[Aim of the exercise]:
For the data below, restate word for word only the lines from the line containing "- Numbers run" through the line containing "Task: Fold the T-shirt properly", both ends included.

[Recorded data]:
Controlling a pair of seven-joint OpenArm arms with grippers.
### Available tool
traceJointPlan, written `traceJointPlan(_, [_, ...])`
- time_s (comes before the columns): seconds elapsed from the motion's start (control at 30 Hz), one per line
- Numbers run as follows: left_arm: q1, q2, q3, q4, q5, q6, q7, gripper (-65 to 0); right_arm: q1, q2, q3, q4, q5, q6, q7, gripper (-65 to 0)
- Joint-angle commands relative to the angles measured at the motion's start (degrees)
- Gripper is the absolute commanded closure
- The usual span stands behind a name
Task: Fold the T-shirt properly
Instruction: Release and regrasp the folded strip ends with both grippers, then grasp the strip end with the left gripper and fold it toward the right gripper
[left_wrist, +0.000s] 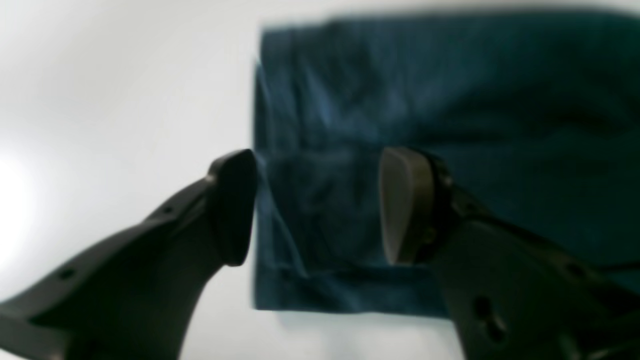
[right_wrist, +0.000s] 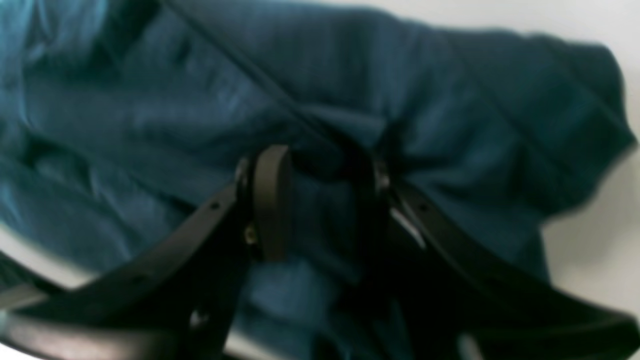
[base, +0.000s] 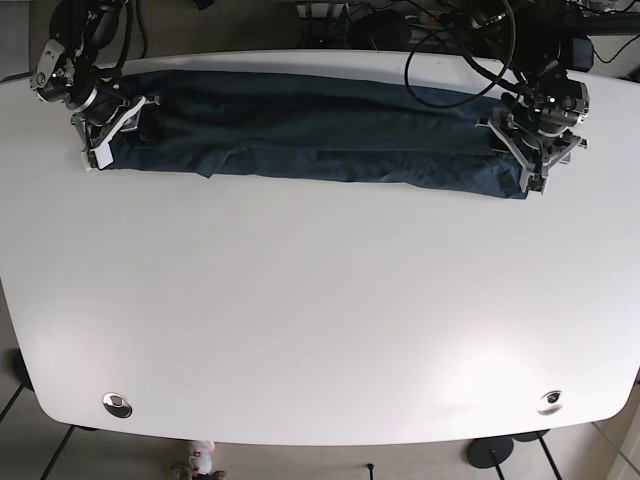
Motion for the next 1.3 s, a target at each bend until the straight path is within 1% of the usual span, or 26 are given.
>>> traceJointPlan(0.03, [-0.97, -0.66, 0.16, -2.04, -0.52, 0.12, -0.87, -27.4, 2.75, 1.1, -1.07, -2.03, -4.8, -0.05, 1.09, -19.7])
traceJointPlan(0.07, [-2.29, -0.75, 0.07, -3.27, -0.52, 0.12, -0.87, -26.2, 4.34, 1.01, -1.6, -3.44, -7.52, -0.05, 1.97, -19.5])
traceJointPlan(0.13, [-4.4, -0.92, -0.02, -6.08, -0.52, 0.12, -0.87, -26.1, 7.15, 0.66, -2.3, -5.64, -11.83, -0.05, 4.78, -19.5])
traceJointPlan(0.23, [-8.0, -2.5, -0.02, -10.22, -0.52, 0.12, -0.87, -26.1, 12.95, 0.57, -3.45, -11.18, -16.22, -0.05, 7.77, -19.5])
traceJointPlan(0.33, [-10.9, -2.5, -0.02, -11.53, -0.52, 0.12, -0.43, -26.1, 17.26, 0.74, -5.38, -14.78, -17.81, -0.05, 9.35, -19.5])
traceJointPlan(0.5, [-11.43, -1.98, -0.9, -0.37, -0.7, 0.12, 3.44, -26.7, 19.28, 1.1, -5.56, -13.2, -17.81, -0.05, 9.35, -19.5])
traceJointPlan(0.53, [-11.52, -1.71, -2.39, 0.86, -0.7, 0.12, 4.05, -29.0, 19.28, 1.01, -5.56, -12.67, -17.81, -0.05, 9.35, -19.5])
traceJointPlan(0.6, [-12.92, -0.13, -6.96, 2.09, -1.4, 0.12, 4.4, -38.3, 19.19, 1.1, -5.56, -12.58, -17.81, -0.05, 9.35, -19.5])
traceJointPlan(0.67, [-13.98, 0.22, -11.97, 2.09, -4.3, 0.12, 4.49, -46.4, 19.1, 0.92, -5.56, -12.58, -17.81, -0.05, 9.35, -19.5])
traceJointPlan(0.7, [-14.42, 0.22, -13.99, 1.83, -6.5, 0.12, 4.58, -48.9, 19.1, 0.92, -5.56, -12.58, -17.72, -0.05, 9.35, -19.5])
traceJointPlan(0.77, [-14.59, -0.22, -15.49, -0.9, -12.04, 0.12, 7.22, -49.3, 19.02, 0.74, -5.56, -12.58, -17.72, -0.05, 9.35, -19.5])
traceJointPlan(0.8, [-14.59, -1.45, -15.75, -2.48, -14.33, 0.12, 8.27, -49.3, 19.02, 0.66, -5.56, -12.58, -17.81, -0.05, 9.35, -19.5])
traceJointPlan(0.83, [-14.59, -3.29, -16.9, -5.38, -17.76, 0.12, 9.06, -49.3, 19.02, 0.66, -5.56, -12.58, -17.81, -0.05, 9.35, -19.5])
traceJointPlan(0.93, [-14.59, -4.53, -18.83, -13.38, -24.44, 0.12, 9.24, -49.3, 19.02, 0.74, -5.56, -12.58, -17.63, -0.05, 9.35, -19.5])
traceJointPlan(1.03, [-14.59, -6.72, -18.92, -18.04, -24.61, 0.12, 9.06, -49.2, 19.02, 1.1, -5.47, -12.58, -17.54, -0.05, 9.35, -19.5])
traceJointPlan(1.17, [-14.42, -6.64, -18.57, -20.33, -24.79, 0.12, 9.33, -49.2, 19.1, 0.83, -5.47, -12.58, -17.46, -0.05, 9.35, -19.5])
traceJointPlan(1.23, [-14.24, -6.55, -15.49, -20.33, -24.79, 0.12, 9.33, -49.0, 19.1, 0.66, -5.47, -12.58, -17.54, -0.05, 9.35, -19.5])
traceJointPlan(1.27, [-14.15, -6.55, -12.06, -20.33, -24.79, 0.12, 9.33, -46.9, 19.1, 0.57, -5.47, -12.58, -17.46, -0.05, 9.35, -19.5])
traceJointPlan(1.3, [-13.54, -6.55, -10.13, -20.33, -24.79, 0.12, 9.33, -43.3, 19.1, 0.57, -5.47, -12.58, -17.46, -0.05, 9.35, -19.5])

[Answer to this exercise]:
- Numbers run as follows: left_arm: q1, q2, q3, q4, q5, q6, q7, gripper (-65 to 0); right_arm: q1, q2, q3, q4, q5, q6, q7, gripper (-65 to 0)
- Joint-angle commands relative to the angles measured at the motion's start (degrees)
- Gripper is the absolute commanded closure
- The usual span stands behind a name
Task: Fold the T-shirt properly

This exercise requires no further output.